A couple of days before these workshops I had been chatting with my brother about the relative importance of skills and knowledge in education. It had got me thinking about the whole debate about how much musical meaning is embedded in the musical materials themselves, and how much in a culture’s discourses that interpret music - a theoretical question that my work as a musicologist has visited and revisited over the years.
The workshops helped me figure out why I felt these two debates to be intimately related, possibly to the extent of being two different ways of having the same discussion. In educational terms, I was teaching the skills of harmonising in the barbershop style, with all the practical activities that entails (vocal placement, fine-tuning outside equal temperament, balancing chords) by mediating these through knowledge about the style’s history and culture that would help the participants make sense of the concrete acts. At the same time, it took the practical immersion in the activity for them to grasp at an emotional level why people develop these meanings.
In terms of aesthetic theory, I was showing how inherent musical meanings are only fully accessible through their culturally-delineated meanings. But also vice versa - you could tell someone about ringing chords, but until and unless the participants rang some themselves, they wouldn’t get what all the fuss is about.
And at a meta-level: I had just spent as intensely practical afternoon as you get (teaching two roomsful of people to sing a song in 4-part harmony), and I still felt that it was inextricably linked with my life as a theorist.
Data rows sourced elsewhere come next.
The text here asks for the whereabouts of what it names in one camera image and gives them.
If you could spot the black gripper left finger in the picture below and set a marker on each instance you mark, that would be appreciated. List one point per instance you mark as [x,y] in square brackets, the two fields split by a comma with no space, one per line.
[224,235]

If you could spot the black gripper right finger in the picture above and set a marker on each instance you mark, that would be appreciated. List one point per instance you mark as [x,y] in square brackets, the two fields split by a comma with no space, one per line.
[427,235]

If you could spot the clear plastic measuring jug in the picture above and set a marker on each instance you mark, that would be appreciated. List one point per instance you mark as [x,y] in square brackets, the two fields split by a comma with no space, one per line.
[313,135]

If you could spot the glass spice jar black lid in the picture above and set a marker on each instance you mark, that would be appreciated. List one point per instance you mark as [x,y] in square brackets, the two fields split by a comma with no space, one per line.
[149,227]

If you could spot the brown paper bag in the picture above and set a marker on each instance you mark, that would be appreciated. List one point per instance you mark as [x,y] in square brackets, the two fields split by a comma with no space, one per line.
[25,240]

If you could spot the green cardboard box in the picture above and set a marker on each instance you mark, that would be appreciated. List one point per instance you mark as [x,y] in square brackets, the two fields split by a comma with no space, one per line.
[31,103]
Whenever I work with human beings making music, at the back of my mind is the sense that I need the underlying analysis to drive the process. At the same time, the analysis arises from and is fed by a constantly refreshed fund of immersive musical experience, without which there would be nothing to analyse.
The process is as circular as this argument is in danger of becoming. That’s what comes of trying to formulate ideas on a crowded train when your brain is still full of music, ahem.
But quite apart from my solipsistic theoretical ramblings, I am happy to commend Scunthorpe and its choral singers as a vibrant scene to watch out for. Sue Hollingworth invited the participants in her opening welcome session to embrace the reputation the town has for good choirs, and it looks to me like she has a point.